*Exercise directions:* Look below for the line that contains "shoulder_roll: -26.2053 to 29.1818", then copy it and each following line exactly, through and including the line that contains "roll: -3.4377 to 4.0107".

*Data provided:*
──────────────────────────────

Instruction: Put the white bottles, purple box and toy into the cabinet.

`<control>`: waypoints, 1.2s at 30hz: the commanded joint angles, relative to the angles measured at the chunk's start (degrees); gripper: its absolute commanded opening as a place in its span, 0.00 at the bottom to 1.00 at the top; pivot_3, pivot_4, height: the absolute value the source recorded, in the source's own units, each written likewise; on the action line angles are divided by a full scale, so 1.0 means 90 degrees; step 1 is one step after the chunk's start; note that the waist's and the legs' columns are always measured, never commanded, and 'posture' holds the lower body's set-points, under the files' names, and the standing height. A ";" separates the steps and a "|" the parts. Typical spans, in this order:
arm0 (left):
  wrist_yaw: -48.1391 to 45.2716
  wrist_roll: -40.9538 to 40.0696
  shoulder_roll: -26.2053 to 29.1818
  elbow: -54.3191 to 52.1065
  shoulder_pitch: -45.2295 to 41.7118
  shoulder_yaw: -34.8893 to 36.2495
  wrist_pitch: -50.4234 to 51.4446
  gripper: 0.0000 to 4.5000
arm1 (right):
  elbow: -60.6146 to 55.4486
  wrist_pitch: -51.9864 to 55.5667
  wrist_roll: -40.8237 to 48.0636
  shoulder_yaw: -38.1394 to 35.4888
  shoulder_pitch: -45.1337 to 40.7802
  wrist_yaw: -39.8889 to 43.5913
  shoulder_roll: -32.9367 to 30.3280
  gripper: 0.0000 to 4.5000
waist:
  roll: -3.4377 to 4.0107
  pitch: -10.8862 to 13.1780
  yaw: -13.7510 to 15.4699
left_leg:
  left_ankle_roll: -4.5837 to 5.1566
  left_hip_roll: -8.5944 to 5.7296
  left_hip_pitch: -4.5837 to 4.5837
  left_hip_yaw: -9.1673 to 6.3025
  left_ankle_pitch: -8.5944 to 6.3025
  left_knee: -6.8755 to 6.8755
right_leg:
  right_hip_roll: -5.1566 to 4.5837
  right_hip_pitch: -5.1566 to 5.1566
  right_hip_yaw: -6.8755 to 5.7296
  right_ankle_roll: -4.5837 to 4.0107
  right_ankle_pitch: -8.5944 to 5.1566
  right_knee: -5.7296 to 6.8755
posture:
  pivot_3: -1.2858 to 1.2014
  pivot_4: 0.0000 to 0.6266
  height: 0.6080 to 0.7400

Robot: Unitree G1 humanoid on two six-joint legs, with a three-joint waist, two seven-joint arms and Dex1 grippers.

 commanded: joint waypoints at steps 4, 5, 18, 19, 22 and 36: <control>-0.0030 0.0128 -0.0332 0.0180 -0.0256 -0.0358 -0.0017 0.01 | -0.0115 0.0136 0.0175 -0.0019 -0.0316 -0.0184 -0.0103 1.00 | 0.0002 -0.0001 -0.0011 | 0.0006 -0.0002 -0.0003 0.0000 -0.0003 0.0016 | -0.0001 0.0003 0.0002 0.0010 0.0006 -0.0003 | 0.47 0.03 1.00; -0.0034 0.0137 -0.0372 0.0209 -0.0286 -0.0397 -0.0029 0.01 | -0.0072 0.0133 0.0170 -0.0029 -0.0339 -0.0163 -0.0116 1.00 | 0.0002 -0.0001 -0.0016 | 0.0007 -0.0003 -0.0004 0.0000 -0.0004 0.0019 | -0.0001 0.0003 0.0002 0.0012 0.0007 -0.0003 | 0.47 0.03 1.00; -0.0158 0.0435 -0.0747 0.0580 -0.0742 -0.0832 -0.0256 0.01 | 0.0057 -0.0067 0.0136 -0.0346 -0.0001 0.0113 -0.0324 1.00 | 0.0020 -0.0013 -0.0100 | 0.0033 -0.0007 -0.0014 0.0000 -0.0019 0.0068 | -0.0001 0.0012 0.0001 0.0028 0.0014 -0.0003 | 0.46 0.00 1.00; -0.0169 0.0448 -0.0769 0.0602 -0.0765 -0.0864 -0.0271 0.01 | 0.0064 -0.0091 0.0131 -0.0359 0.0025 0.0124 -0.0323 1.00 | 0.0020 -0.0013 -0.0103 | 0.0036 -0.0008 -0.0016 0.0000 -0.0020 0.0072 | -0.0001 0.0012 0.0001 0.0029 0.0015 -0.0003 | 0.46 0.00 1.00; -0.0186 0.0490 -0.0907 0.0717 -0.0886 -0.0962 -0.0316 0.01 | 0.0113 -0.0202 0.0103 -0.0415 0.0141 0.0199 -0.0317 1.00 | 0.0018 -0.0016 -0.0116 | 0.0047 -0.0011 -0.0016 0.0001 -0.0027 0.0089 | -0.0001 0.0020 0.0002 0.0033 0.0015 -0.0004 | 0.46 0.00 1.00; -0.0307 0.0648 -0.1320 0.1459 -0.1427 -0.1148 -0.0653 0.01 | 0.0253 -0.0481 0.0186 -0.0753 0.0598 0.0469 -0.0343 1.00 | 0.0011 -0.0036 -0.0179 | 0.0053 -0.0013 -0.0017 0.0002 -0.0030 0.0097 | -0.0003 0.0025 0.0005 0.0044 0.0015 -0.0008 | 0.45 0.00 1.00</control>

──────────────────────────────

*Your response:*
  shoulder_roll: -26.2053 to 29.1818
  elbow: -54.3191 to 52.1065
  shoulder_pitch: -45.2295 to 41.7118
  shoulder_yaw: -34.8893 to 36.2495
  wrist_pitch: -50.4234 to 51.4446
  gripper: 0.0000 to 4.5000
arm1 (right):
  elbow: -60.6146 to 55.4486
  wrist_pitch: -51.9864 to 55.5667
  wrist_roll: -40.8237 to 48.0636
  shoulder_yaw: -38.1394 to 35.4888
  shoulder_pitch: -45.1337 to 40.7802
  wrist_yaw: -39.8889 to 43.5913
  shoulder_roll: -32.9367 to 30.3280
  gripper: 0.0000 to 4.5000
waist:
  roll: -3.4377 to 4.0107

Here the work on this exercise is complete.